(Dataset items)
===

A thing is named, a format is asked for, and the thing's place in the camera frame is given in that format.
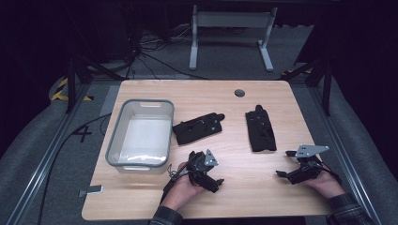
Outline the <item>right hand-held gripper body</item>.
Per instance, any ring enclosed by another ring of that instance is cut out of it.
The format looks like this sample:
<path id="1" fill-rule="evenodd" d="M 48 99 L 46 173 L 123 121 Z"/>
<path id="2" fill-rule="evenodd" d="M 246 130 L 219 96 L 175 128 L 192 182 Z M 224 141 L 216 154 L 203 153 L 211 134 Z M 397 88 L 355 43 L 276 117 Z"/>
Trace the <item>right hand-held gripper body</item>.
<path id="1" fill-rule="evenodd" d="M 317 157 L 320 153 L 329 150 L 328 146 L 301 144 L 296 151 L 295 158 L 299 164 L 299 168 L 289 172 L 288 179 L 292 185 L 315 179 L 322 171 L 322 161 Z"/>

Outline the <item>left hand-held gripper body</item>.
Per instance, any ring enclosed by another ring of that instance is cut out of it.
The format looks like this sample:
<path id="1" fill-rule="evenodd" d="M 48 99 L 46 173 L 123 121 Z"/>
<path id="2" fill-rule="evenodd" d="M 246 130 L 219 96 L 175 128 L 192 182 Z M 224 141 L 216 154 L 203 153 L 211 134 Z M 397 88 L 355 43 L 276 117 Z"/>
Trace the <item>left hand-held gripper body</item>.
<path id="1" fill-rule="evenodd" d="M 189 172 L 190 179 L 196 183 L 196 179 L 200 176 L 205 176 L 215 166 L 218 166 L 219 162 L 214 157 L 212 152 L 207 149 L 205 152 L 192 151 L 189 154 L 189 161 L 187 163 L 187 171 Z"/>

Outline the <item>black glove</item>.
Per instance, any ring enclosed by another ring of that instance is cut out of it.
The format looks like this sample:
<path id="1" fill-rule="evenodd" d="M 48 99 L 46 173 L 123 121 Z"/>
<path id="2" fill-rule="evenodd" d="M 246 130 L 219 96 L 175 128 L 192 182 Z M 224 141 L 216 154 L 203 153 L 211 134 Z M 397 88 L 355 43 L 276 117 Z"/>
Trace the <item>black glove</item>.
<path id="1" fill-rule="evenodd" d="M 209 113 L 173 126 L 179 145 L 193 143 L 205 137 L 222 132 L 223 113 Z"/>
<path id="2" fill-rule="evenodd" d="M 276 141 L 268 112 L 261 106 L 245 113 L 249 141 L 253 152 L 276 151 Z"/>

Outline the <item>white plastic bin grey rim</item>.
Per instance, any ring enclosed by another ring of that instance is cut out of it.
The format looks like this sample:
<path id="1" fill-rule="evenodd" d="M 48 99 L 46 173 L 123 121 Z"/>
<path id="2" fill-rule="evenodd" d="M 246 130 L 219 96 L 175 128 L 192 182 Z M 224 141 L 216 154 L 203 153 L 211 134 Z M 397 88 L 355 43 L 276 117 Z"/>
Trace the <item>white plastic bin grey rim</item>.
<path id="1" fill-rule="evenodd" d="M 120 173 L 164 173 L 168 162 L 174 104 L 163 99 L 129 99 L 115 122 L 106 161 Z"/>

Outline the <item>person's right hand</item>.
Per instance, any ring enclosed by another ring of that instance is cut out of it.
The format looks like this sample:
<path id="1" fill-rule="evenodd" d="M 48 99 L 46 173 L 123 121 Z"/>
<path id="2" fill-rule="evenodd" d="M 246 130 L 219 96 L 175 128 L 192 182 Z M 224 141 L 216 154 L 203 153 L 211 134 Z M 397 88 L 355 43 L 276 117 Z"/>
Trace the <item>person's right hand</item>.
<path id="1" fill-rule="evenodd" d="M 315 179 L 304 181 L 303 184 L 314 188 L 326 199 L 331 199 L 345 194 L 345 191 L 339 182 L 328 172 L 324 171 L 322 171 Z"/>

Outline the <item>person's left hand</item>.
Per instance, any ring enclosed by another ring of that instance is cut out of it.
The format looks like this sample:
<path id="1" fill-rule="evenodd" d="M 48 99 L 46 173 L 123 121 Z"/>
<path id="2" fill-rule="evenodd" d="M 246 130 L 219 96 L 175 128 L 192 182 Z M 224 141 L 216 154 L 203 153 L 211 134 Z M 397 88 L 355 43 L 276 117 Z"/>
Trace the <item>person's left hand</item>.
<path id="1" fill-rule="evenodd" d="M 191 199 L 205 191 L 203 187 L 194 185 L 188 175 L 183 175 L 176 180 L 168 191 L 161 201 L 161 206 L 178 211 Z"/>

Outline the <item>black metal stand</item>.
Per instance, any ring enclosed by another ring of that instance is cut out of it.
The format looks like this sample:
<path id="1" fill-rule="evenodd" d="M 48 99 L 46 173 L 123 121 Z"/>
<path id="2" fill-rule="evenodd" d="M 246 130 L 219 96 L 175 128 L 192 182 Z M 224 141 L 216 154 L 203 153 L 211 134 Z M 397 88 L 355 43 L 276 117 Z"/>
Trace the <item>black metal stand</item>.
<path id="1" fill-rule="evenodd" d="M 284 71 L 282 76 L 279 78 L 280 81 L 290 81 L 297 77 L 299 74 L 310 70 L 310 75 L 306 79 L 305 83 L 308 87 L 317 87 L 320 82 L 323 82 L 322 92 L 322 109 L 326 116 L 330 116 L 329 112 L 329 97 L 331 89 L 331 65 L 328 60 L 317 59 L 311 63 L 304 64 L 303 66 L 296 68 L 292 71 Z"/>
<path id="2" fill-rule="evenodd" d="M 79 81 L 82 84 L 90 84 L 93 80 L 92 74 L 88 70 L 89 67 L 96 69 L 101 74 L 104 74 L 115 81 L 126 80 L 126 78 L 117 75 L 115 72 L 102 66 L 100 63 L 96 62 L 95 60 L 79 54 L 74 54 L 69 60 L 68 71 L 67 71 L 67 78 L 68 78 L 67 113 L 70 113 L 77 103 L 76 79 L 79 79 Z"/>

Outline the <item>grey tape strip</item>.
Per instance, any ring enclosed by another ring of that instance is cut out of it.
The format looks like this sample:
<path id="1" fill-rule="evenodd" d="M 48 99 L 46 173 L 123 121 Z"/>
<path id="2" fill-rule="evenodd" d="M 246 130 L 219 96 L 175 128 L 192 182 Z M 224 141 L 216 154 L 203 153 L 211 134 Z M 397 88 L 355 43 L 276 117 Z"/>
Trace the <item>grey tape strip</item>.
<path id="1" fill-rule="evenodd" d="M 103 191 L 103 185 L 90 186 L 86 189 L 79 190 L 78 197 L 82 198 L 89 194 L 101 193 L 102 191 Z"/>

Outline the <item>yellow black hazard tape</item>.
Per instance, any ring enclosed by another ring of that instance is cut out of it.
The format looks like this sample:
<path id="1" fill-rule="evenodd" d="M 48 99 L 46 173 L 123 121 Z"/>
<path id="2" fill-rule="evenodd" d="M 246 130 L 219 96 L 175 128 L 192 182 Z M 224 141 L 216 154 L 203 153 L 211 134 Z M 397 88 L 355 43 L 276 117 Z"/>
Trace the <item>yellow black hazard tape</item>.
<path id="1" fill-rule="evenodd" d="M 63 91 L 65 87 L 68 84 L 69 79 L 68 78 L 63 78 L 58 84 L 53 96 L 51 97 L 51 100 L 68 100 L 69 97 L 67 95 L 63 95 Z"/>

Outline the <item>aluminium rail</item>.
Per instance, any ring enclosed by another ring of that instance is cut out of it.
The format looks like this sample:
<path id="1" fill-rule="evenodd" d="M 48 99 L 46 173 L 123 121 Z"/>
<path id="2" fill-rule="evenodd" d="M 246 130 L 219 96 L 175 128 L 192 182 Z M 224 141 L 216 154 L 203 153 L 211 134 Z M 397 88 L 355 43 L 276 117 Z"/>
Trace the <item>aluminium rail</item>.
<path id="1" fill-rule="evenodd" d="M 334 153 L 338 158 L 338 161 L 344 171 L 345 179 L 347 180 L 347 183 L 349 184 L 352 193 L 355 195 L 357 201 L 361 204 L 361 206 L 364 208 L 367 214 L 374 220 L 376 225 L 380 225 L 380 218 L 369 198 L 367 191 L 365 190 L 365 186 L 363 185 L 354 167 L 353 162 L 351 161 L 349 155 L 346 152 L 343 141 L 341 140 L 337 132 L 337 129 L 333 125 L 331 118 L 327 116 L 326 113 L 324 112 L 322 105 L 322 98 L 320 94 L 318 93 L 316 88 L 309 87 L 308 90 L 326 126 L 326 130 L 328 131 L 328 134 L 331 137 L 331 140 L 334 145 Z"/>
<path id="2" fill-rule="evenodd" d="M 23 221 L 26 212 L 33 200 L 36 198 L 41 185 L 48 178 L 48 174 L 54 164 L 56 155 L 61 149 L 62 142 L 66 139 L 65 136 L 71 120 L 76 114 L 80 104 L 84 101 L 84 96 L 87 94 L 89 87 L 89 84 L 80 85 L 76 92 L 77 103 L 72 111 L 67 113 L 67 110 L 65 110 L 60 113 L 60 121 L 56 123 L 55 130 L 53 132 L 48 132 L 51 140 L 44 148 L 44 152 L 38 160 L 37 167 L 31 172 L 29 181 L 26 184 L 18 202 L 15 204 L 8 220 L 5 222 L 5 225 L 20 225 Z"/>

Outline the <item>white metal desk frame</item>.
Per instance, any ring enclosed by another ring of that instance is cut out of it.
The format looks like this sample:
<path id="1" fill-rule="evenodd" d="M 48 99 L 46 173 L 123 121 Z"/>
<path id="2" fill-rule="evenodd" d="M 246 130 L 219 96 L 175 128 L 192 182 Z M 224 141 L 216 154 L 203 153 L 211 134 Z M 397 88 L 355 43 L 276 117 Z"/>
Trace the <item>white metal desk frame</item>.
<path id="1" fill-rule="evenodd" d="M 237 28 L 264 28 L 265 35 L 257 41 L 266 71 L 274 69 L 269 53 L 268 40 L 276 19 L 278 9 L 273 7 L 266 12 L 224 12 L 200 11 L 197 5 L 192 8 L 191 17 L 191 55 L 189 69 L 196 70 L 198 59 L 198 28 L 199 27 L 237 27 Z"/>

===

Task description: Look through the entries above; copy each line where the string "Outline" appears.

Answer area:
Outline the <item>right hand-held gripper body</item>.
Outline the <item>left hand-held gripper body</item>.
Outline the <item>black glove</item>.
Outline the <item>white plastic bin grey rim</item>.
Outline the <item>person's right hand</item>.
Outline the <item>person's left hand</item>.
Outline the <item>black metal stand</item>.
Outline the <item>grey tape strip</item>.
Outline the <item>yellow black hazard tape</item>.
Outline the <item>aluminium rail</item>.
Outline the <item>white metal desk frame</item>.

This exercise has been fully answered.